__YOUR GOAL__: The required result is one figure, the count of lines below with the string "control" in them.

** GIVEN DATA follows **

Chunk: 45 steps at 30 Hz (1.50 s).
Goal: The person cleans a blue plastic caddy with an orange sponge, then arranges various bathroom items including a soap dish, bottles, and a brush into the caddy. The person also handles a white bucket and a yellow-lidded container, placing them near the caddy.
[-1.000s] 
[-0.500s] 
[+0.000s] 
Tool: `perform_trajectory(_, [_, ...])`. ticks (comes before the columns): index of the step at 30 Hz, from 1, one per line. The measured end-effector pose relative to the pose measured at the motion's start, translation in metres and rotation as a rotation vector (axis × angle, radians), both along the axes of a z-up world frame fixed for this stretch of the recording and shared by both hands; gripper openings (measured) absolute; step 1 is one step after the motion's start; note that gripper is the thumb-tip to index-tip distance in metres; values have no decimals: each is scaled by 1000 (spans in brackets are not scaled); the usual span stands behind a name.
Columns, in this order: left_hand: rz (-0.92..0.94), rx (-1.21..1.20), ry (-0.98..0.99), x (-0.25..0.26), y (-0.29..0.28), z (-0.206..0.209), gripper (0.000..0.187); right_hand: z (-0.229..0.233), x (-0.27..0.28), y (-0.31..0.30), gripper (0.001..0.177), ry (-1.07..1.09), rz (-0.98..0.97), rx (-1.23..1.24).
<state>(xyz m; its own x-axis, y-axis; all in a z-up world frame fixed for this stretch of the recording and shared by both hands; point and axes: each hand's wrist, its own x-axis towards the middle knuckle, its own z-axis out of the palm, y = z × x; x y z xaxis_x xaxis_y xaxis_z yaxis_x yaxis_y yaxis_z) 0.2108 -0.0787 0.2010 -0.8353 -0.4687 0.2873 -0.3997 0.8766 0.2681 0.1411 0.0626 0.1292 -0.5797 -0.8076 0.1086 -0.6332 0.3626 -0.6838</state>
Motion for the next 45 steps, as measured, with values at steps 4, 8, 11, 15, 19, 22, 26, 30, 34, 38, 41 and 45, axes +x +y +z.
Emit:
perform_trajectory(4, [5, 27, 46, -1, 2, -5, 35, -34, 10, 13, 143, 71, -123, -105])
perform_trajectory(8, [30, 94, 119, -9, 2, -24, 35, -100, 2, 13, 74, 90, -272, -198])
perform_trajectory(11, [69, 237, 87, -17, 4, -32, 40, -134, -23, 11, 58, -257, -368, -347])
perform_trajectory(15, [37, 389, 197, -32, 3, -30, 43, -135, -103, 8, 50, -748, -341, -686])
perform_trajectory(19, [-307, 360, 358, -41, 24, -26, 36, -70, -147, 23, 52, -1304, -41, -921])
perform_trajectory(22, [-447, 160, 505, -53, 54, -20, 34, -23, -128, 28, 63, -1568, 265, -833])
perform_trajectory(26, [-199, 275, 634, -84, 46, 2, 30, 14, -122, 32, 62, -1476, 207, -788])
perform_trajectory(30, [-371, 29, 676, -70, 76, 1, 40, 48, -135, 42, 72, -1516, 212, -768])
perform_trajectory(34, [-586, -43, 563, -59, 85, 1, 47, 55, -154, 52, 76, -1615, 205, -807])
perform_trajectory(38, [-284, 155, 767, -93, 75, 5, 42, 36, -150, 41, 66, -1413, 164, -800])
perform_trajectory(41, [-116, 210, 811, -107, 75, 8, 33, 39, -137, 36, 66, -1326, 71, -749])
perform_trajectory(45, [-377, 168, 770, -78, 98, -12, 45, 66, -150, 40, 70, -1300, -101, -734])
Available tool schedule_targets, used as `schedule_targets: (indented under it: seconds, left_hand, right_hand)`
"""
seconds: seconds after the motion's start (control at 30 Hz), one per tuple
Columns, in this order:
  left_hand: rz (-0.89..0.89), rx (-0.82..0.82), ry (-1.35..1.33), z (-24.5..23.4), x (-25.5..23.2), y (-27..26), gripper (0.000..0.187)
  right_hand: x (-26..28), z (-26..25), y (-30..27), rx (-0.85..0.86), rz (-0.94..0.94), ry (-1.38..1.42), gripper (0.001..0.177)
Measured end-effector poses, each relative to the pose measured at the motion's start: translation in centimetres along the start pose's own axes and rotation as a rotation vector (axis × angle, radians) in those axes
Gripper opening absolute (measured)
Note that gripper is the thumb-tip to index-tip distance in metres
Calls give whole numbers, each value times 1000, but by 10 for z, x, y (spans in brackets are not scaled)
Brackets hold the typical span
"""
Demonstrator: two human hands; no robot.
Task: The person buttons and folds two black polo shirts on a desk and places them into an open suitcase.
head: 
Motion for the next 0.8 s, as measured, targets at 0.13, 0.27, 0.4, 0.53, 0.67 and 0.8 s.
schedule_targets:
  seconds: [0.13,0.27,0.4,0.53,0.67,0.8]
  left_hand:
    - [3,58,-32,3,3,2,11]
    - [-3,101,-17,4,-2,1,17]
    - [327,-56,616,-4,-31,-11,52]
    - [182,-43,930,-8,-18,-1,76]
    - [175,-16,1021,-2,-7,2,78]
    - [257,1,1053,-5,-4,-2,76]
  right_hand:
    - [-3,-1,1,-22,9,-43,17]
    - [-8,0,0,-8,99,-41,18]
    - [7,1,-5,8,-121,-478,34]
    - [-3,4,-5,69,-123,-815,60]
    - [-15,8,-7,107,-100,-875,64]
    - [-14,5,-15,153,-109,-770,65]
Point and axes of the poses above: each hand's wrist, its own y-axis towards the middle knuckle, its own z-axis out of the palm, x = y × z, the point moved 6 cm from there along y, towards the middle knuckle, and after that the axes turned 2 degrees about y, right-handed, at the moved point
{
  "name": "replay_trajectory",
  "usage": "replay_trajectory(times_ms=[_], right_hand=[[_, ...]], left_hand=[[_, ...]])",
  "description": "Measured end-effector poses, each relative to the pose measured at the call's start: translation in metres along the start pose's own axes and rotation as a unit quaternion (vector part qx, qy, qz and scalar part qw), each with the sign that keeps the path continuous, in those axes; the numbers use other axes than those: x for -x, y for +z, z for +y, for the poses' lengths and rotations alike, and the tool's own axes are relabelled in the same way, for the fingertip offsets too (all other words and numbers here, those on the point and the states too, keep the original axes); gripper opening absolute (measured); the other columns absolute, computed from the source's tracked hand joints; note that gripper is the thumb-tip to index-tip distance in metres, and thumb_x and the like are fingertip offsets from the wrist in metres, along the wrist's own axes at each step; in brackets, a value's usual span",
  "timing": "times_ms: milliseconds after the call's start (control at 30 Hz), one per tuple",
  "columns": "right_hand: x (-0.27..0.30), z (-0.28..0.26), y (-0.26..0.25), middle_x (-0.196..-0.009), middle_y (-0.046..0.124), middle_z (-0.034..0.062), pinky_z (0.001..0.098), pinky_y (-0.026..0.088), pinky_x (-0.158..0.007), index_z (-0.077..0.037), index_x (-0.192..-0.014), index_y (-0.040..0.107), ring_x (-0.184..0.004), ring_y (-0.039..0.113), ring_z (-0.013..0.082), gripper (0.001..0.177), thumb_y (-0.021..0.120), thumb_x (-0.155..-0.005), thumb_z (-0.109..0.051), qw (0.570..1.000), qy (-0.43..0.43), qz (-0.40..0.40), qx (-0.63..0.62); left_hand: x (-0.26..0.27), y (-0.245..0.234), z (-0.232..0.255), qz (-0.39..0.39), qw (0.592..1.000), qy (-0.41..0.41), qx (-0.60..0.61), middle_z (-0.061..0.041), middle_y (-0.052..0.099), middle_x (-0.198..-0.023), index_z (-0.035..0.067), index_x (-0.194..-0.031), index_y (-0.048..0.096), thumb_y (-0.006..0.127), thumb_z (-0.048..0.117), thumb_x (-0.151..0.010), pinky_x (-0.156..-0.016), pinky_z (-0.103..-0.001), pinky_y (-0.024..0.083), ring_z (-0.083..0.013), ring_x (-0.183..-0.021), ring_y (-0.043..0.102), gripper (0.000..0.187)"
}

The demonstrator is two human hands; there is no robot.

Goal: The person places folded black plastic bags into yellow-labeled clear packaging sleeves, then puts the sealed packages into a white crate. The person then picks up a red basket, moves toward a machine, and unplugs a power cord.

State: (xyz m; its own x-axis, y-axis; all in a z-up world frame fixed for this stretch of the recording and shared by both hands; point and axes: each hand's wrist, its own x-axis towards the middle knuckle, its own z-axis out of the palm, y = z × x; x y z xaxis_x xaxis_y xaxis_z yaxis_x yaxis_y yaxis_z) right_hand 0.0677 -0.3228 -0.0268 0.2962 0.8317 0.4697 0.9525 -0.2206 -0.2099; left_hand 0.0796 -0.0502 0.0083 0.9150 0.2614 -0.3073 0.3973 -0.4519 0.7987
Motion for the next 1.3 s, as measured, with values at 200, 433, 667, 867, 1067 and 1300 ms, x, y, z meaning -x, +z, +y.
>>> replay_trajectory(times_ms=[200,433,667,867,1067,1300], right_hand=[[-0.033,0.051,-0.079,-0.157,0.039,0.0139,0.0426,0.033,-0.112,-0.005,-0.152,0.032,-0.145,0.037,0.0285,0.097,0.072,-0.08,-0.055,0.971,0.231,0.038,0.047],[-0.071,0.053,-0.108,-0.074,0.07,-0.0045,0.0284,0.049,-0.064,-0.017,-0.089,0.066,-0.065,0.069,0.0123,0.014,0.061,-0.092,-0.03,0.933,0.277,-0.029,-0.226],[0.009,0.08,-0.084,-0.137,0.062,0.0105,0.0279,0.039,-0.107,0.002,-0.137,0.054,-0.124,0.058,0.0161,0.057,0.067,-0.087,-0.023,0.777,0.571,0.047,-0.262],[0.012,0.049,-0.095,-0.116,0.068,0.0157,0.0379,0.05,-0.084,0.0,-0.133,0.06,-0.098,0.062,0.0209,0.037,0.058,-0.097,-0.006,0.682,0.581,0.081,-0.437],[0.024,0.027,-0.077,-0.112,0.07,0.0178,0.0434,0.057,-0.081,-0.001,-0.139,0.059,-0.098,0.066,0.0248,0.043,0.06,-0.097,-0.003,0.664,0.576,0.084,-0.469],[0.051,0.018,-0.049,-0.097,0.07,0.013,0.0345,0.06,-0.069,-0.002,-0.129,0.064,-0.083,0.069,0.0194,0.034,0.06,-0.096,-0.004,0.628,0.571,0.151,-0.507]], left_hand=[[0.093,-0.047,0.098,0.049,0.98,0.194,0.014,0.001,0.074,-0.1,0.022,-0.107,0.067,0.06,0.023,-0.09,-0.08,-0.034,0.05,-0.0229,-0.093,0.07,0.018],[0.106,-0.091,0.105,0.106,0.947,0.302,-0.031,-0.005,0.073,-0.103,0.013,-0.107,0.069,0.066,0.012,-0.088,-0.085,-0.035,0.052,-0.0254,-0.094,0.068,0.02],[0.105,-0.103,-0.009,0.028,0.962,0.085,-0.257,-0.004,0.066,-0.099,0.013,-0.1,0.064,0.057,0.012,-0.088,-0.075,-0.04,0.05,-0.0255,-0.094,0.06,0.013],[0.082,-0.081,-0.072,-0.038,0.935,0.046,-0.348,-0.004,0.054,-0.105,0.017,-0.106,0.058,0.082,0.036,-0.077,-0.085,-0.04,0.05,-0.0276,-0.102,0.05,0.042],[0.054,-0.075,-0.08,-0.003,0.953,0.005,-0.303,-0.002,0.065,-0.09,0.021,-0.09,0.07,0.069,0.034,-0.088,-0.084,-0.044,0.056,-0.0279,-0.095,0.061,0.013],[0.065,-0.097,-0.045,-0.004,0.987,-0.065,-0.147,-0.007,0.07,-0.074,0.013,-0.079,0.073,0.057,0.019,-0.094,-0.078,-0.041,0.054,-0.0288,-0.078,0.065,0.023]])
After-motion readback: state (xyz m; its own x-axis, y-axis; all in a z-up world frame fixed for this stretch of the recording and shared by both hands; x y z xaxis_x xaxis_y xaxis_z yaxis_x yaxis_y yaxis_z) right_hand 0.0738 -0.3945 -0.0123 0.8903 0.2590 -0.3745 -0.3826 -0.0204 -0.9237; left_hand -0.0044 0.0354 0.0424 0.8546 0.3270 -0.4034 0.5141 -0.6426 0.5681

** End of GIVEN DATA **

__WRITTEN SOLUTION__: 2